Once again, in our experiment, we used the PCR machine, also known as the polymerase chain reaction machine. It is used to amplify strands of DNA and generate many copies of a specific sequence. As previously stated, it can be used to research different diseases, especially cancer.

Another view at what a PCR machine is Inside of the PCR Machine

When it comes to replicating DNA, the PCR machine requires, of course, a DNA template strand and a primer to start off the replication process. Also needed in the process is DNA Polymerase which adds base pairs to the new strand of replicated DNA (the daughter strand, in other words). In the case of a cancer DNA template, when it comes time to replicate, a primer sets down base pairs for DNA Polymerase to have a basis to start, and leaves until DNA Polymerase is finished adding new base pairs. For this process, a “Taq” Polymerase is named for the protein that assembles these base pairs on the new DNA template strand. In addition, for Taq Polymerase to function, magnesium chloride must be present. This all can happen only if a cancer gene coded in the sequences of the DNA strand is present. If there is no cancer gene, cancer DNA replication will not happen.

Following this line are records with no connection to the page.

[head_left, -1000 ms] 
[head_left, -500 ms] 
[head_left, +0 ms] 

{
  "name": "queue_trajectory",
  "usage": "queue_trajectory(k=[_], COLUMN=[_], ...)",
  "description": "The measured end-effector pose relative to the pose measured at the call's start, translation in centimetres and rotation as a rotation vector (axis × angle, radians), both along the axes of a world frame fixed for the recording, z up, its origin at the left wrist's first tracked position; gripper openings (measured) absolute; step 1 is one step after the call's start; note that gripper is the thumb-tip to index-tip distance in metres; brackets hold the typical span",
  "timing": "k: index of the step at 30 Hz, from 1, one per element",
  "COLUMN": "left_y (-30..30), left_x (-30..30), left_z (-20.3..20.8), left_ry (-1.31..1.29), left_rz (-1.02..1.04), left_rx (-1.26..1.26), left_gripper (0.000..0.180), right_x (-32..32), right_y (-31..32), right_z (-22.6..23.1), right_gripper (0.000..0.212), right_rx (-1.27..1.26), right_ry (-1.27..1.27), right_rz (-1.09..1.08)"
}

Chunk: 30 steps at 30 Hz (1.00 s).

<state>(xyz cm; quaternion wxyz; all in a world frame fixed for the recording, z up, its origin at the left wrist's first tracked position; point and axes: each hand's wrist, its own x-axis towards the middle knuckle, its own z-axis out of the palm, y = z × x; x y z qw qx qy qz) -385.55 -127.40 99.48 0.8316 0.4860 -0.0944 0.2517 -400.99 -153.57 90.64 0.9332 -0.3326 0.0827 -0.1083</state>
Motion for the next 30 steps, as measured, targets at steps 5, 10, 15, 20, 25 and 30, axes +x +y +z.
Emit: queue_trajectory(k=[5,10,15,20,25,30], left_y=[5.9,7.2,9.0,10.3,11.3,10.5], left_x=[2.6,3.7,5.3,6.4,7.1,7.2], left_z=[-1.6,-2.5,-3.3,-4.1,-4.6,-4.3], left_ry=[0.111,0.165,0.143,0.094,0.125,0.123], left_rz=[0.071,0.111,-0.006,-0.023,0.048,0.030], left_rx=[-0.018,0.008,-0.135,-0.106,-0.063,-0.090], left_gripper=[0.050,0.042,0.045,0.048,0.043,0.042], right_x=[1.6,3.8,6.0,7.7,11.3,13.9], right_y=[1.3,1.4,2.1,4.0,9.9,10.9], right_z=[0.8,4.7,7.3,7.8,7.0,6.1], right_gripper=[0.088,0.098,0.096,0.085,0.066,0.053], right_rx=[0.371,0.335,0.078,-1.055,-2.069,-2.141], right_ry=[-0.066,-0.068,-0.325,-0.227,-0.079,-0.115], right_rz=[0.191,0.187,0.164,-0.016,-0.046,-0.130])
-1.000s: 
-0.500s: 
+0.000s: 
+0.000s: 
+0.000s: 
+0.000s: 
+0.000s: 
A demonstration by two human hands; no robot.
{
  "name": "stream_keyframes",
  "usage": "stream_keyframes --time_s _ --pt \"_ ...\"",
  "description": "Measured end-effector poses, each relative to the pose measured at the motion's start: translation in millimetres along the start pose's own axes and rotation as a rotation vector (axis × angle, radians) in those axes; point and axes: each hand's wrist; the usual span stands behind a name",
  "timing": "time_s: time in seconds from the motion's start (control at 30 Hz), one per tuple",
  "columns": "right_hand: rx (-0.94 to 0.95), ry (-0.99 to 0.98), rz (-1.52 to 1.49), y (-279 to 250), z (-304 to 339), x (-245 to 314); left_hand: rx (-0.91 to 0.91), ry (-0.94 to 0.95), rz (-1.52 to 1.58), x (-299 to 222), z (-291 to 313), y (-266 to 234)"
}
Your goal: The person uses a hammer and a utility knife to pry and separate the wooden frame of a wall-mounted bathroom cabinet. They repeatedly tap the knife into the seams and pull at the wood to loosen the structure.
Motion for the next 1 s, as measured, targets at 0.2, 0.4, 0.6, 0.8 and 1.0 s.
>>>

DNA Amplification by PCR.jpg

As we can see in this illustration, this is how the PCR Machine functions. In order to create copies of the DNA strands it's given, the DNA is put through a series of temperature changes. Over a period of time, this allows the DNA strand being copied to unravel, grow new strands, or lock in new strands on the template.

Comparison of amplifiers.jpg

In this comparison, the polymerase on the left allows the viewer to see the DNA template brighter and more accurately. Depending on what amplification you use, results can either come out being better to see and compare or difficult to see and make accurate observations on exactly what is the result.